Send traces to any destination:

import { TraceExporter } from 'assistme-agent-sdk'

class CustomExporter implements TraceExporter {
  async export(trace: RunTrace): Promise<void> {
    // Send to your analytics platform
    await analytics.track('agent_trace', {
      runId: trace.runId,
      agent: trace.agent,
      status: trace.status,
      duration: trace.durationMs,
      tokens: trace.usage.totalTokens,
      toolCalls: trace.turns.filter(t => t.type === 'tool_call').length,
    })
  }
}

const result = await Runner.run(agent, {
  messages,
  tracer: new CustomExporter(),
})

Metrics

Built-in Metrics

import { Metrics } from 'assistme-agent-sdk'

const metrics = Metrics.create({
  exporter: 'prometheus', // or 'otlp', 'statsd', 'custom'
  endpoint: 'http://localhost:9090',
})

// Metrics are automatically collected
// agent_run_duration_seconds{agent="researcher", status="completed"}
// agent_run_tokens_total{agent="researcher", type="input"}
// agent_tool_call_duration_seconds{agent="researcher", tool="web_search"}
// agent_guardrail_triggers_total{agent="researcher", guardrail="pii_filter", phase="output"}
// agent_handoff_total{from="triage", to="billing"}
// agent_error_total{agent="researcher", type="timeout"}

Custom Metrics

const result = await Runner.run(agent, {
  messages,
  hooks: {
    onEnd: async (result, context) => {
      metrics.record({
        'agent.cost_usd': calculateCost(result.usage),
        'agent.user_satisfaction': await getUserFeedback(context.runId),
      })
    },
  },
})

Logging

Structured Logging

import { Logger } from 'assistme-agent-sdk'

const logger = Logger.create({
  level: 'info', // 'debug' | 'info' | 'warn' | 'error'
  format: 'json', // or 'pretty' for development
  output: 'stdout', // or file path, or custom writer
})

const result = await Runner.run(agent, {
  messages,
  logger,
})

// Output:
// {"level":"info","ts":"2026-03-12T10:00:00Z","msg":"run_started","runId":"run_abc","agent":"researcher"}
// {"level":"info","ts":"2026-03-12T10:00:01Z","msg":"tool_called","runId":"run_abc","tool":"web_search","duration":1200}
// {"level":"info","ts":"2026-03-12T10:00:05Z","msg":"run_completed","runId":"run_abc","status":"completed","tokens":8860}

Log Levels

LevelWhat's logged
errorErrors, guardrail blocks, failed tool calls
warnMax turns reached, slow tool calls, high token usage
infoRun start/end, tool calls, handoffs
debugModel prompts, tool arguments/results, memory operations

Dashboards

Key Metrics to Track

MetricAlert ThresholdWhy
Run success rate< 95%Core reliability
P99 latency> 30sUser experience
Token usage per run> 50KCost control
Guardrail block rate> 10%Possible attack or bad UX
Tool error rate> 5%Integration health
Handoff rate> 50%Triage agent accuracy

Example Dashboard Query (Prometheus)

# Success rate over last hour
sum(rate(agent_run_total{status="completed"}[1h]))
/
sum(rate(agent_run_total[1h]))

# P99 latency
histogram_quantile(0.99, rate(agent_run_duration_seconds_bucket[5m]))

# Cost per run
sum(rate(agent_run_tokens_total[1h])) * 0.000003  # Approximate $/token

Debugging Failed Runs

const result = await Runner.run(agent, { messages })

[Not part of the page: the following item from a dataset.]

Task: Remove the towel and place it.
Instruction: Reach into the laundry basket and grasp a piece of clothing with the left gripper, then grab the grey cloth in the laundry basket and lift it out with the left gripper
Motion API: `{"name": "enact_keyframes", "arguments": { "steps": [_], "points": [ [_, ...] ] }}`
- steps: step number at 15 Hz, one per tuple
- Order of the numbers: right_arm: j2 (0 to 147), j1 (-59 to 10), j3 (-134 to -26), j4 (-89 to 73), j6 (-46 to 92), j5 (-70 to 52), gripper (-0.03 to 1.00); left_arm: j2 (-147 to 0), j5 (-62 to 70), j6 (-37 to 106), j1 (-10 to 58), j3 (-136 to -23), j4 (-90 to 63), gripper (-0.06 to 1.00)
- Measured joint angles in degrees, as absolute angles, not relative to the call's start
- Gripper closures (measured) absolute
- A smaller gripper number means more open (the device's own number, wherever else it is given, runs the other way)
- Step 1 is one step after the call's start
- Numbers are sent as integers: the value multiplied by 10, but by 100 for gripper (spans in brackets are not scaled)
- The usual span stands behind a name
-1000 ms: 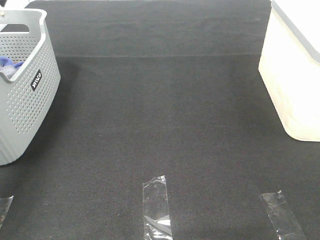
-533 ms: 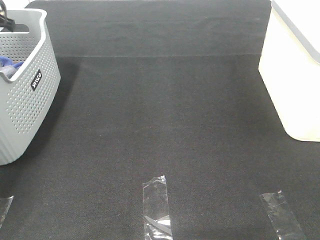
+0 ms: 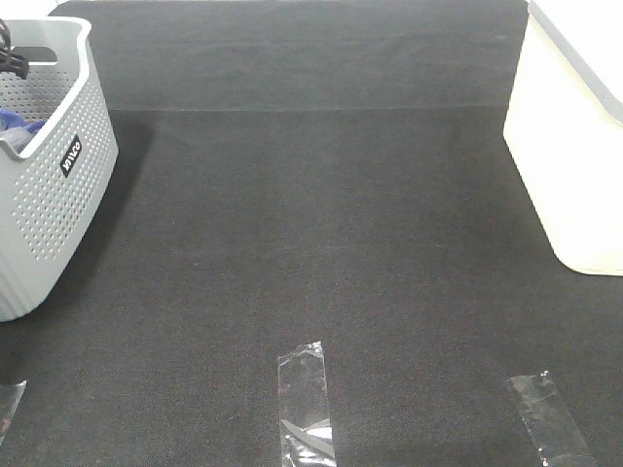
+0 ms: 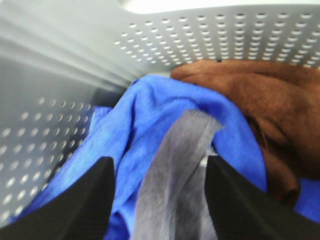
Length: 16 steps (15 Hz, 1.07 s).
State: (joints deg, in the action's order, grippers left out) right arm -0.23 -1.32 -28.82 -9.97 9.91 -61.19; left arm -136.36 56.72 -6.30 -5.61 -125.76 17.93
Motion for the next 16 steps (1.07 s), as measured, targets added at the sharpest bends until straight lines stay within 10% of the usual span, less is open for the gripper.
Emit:
{"name": "enact_keyframes", "arguments": {
  "steps": [16],
  "points": [
    [-2,-13,-288,-99,99,-612,20,-1376,523,-63,-56,-1258,160,48]
  ]
}}
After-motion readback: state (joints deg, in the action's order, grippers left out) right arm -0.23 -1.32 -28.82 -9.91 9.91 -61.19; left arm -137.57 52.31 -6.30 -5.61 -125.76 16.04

if (result.status === 'error') {
  // Full trace for debugging
  console.log(JSON.stringify(result.trace, null, 2))

  // What happened step by step
  for (const turn of result.trace.turns) {
    if (turn.type === 'tool_call') {
      console.log(`Tool: ${turn.name}`)
      console.log(`Args: ${JSON.stringify(turn.args)}`)
      console.log(`Result: ${JSON.stringify(turn.result)}`)
      console.log(`Error: ${turn.error}`)
    }
  }
}

Best Practices

  1. Trace everything in production — The cost of tracing is negligible compared to the cost of debugging blind.

  2. Use OpenTelemetry — It's the industry standard. Your traces will integrate with any observability platform.

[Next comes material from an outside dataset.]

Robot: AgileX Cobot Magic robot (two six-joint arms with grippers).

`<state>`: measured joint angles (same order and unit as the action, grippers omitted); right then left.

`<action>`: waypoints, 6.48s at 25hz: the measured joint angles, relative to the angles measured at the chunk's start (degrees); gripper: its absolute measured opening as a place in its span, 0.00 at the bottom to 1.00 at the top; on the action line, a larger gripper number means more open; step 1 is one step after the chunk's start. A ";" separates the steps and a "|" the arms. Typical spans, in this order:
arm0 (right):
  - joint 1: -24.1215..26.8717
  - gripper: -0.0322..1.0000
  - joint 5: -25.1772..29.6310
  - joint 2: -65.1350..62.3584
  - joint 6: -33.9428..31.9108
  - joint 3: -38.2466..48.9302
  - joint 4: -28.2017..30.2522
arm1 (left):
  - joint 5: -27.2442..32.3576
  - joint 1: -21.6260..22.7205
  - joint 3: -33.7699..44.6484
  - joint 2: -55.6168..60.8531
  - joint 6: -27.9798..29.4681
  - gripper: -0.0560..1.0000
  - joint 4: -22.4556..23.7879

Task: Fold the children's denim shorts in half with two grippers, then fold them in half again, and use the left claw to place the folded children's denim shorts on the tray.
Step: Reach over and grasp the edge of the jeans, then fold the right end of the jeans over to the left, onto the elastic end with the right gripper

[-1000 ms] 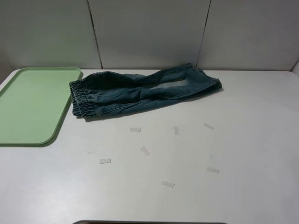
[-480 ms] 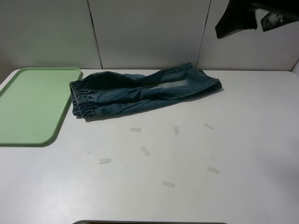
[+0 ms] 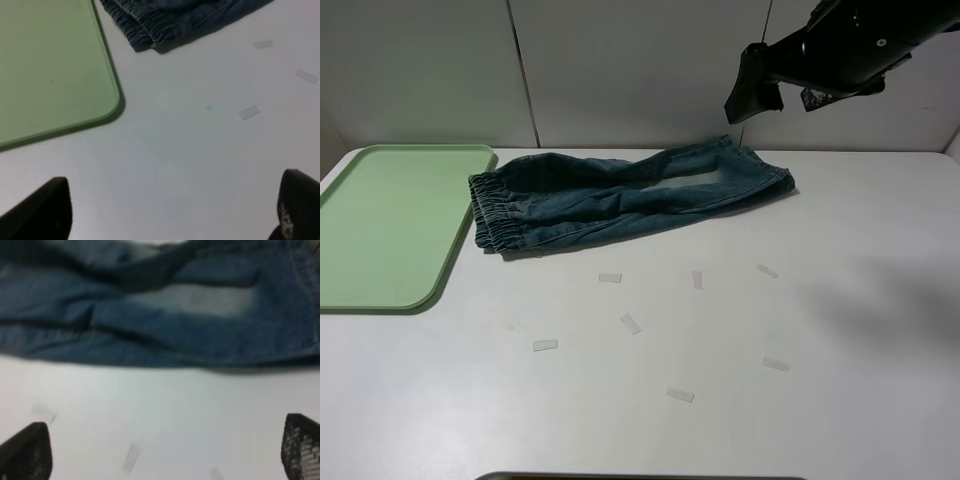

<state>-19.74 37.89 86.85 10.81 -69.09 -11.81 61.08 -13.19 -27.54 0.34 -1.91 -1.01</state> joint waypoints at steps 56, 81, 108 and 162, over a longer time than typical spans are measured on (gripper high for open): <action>17.34 0.70 3.06 54.23 11.37 -40.45 -11.02 | -0.15 0.00 0.04 0.00 0.00 0.82 0.26; 14.78 0.07 20.02 51.29 8.96 -40.23 -5.39 | -0.15 0.00 0.04 0.00 0.00 0.82 0.26; 16.53 0.07 -6.37 14.22 1.56 3.15 4.92 | -0.15 0.00 0.04 0.00 0.00 0.82 0.32; -21.48 0.07 -13.34 31.79 0.72 -18.81 -1.03 | -0.21 0.00 0.04 0.00 0.00 0.82 0.27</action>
<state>-41.22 24.55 118.65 11.53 -87.90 -12.85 60.87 -13.19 -27.50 0.34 -1.91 -0.74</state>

  3. Alert on anomalies, not just errors — A spike in token usage or a drop in success rate often indicates a problem before errors appear.

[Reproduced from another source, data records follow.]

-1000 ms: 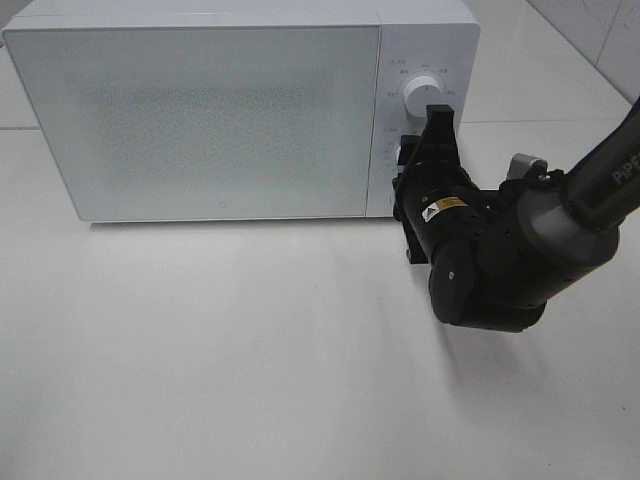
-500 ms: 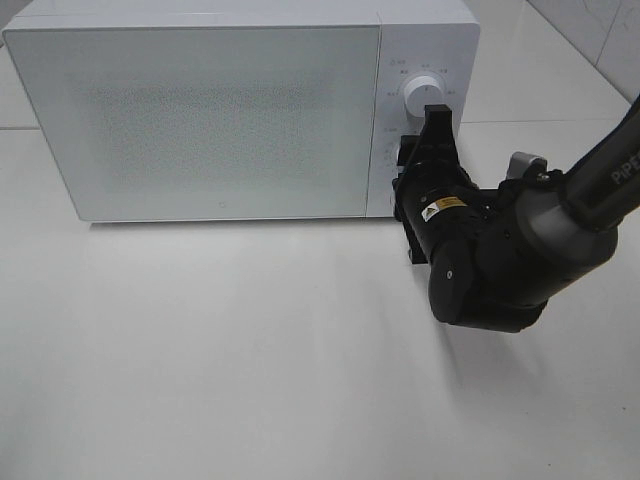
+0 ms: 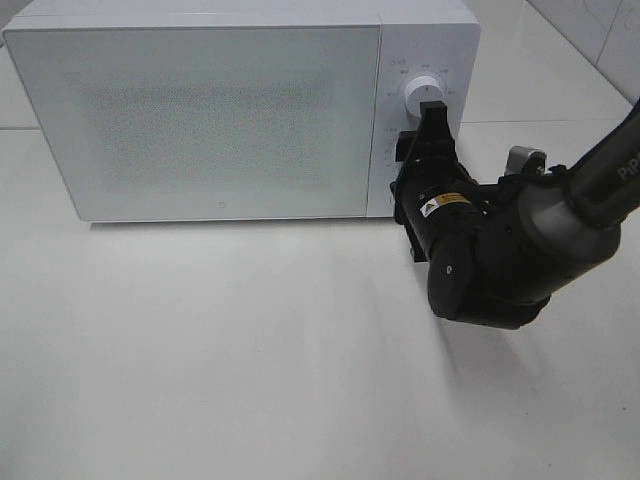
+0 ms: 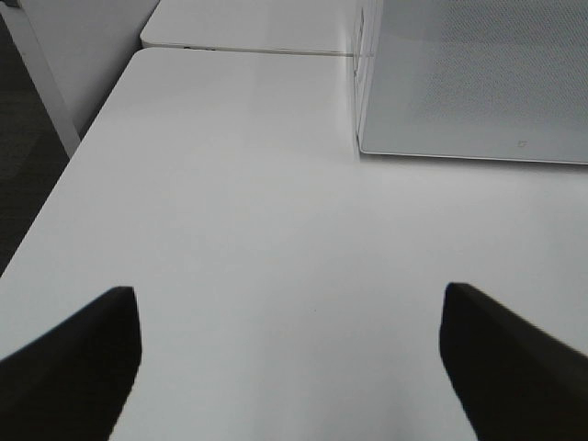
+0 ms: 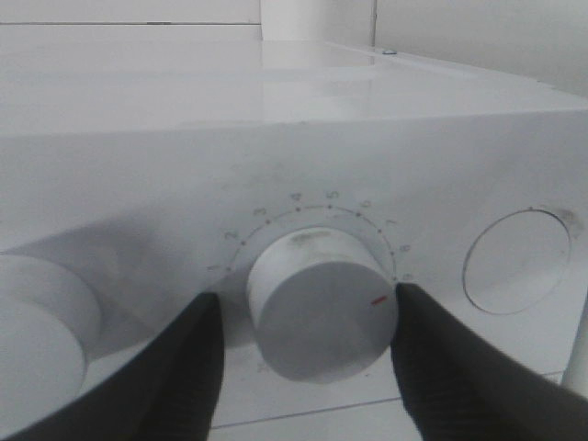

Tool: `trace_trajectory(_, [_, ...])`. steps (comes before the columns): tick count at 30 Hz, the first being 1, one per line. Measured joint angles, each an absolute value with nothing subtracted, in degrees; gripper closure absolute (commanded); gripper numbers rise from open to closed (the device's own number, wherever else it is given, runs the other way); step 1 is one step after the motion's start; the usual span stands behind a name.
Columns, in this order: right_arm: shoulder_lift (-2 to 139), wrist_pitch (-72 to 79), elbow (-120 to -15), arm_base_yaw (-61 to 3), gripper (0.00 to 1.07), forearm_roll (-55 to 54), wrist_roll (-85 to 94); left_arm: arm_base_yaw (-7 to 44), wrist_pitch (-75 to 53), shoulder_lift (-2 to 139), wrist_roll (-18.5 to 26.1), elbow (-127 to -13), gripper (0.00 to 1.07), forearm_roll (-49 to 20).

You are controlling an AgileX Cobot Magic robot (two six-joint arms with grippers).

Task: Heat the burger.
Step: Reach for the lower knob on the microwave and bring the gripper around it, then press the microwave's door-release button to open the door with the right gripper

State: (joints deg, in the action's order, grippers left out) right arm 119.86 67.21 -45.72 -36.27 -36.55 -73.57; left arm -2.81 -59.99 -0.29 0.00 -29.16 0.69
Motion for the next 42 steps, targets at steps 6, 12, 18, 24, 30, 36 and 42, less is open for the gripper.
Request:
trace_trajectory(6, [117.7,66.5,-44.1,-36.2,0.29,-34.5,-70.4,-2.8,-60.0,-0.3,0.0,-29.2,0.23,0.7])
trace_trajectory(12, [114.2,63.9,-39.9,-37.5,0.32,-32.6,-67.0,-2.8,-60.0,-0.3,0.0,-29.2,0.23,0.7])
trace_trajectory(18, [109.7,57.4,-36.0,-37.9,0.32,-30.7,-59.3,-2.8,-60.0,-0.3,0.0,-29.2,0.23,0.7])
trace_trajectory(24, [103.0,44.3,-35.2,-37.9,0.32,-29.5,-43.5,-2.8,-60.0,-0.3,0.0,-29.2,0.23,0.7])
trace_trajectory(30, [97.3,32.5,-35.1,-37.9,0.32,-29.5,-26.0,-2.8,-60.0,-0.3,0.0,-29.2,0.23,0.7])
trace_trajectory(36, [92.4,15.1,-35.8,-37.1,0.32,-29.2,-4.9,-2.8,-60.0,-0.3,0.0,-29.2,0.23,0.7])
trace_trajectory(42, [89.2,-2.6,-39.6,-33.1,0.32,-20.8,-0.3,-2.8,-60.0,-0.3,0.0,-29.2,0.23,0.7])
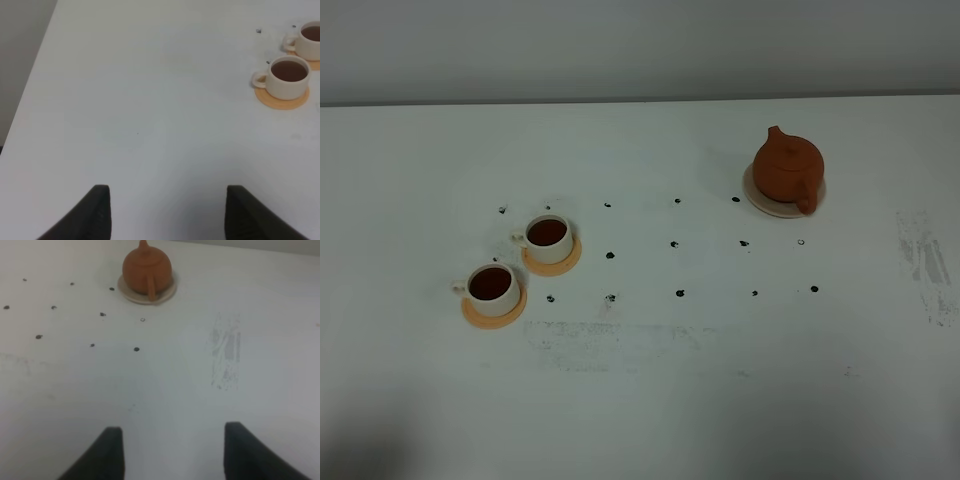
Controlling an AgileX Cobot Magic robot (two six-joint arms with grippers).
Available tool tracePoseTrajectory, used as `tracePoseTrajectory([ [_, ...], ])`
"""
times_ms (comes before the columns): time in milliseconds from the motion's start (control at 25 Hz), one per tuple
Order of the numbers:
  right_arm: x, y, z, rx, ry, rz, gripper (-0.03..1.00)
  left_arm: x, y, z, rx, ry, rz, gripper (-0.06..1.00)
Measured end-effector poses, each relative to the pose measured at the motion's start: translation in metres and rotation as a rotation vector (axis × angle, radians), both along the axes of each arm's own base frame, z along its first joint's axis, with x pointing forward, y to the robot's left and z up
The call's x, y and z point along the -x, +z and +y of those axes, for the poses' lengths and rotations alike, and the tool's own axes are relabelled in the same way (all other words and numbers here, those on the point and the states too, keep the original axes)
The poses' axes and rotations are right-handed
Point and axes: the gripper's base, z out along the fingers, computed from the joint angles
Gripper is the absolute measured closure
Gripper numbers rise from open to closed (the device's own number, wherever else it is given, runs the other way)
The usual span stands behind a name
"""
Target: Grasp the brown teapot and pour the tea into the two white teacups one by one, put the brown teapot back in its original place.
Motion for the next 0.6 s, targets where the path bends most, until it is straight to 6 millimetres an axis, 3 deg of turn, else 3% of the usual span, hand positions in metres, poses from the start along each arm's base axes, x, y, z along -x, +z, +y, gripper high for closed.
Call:
tracePoseTrajectory([
  [600,0.0000,0.0000,0.0000,0.000,0.000,0.000,0.53,0.0000,0.0000,0.0000,0.000,0.000,0.000,0.44],
])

  4. Log tool inputs and outputs at debug level — Don't log them in production (privacy, volume), but make them available when debugging.

  5. Track cost per user — Token usage varies dramatically between users. Track per-user to catch abuse and optimize.

  6. Retain traces — Keep traces for at least 30 days. You'll need them when investigating user-reported issues.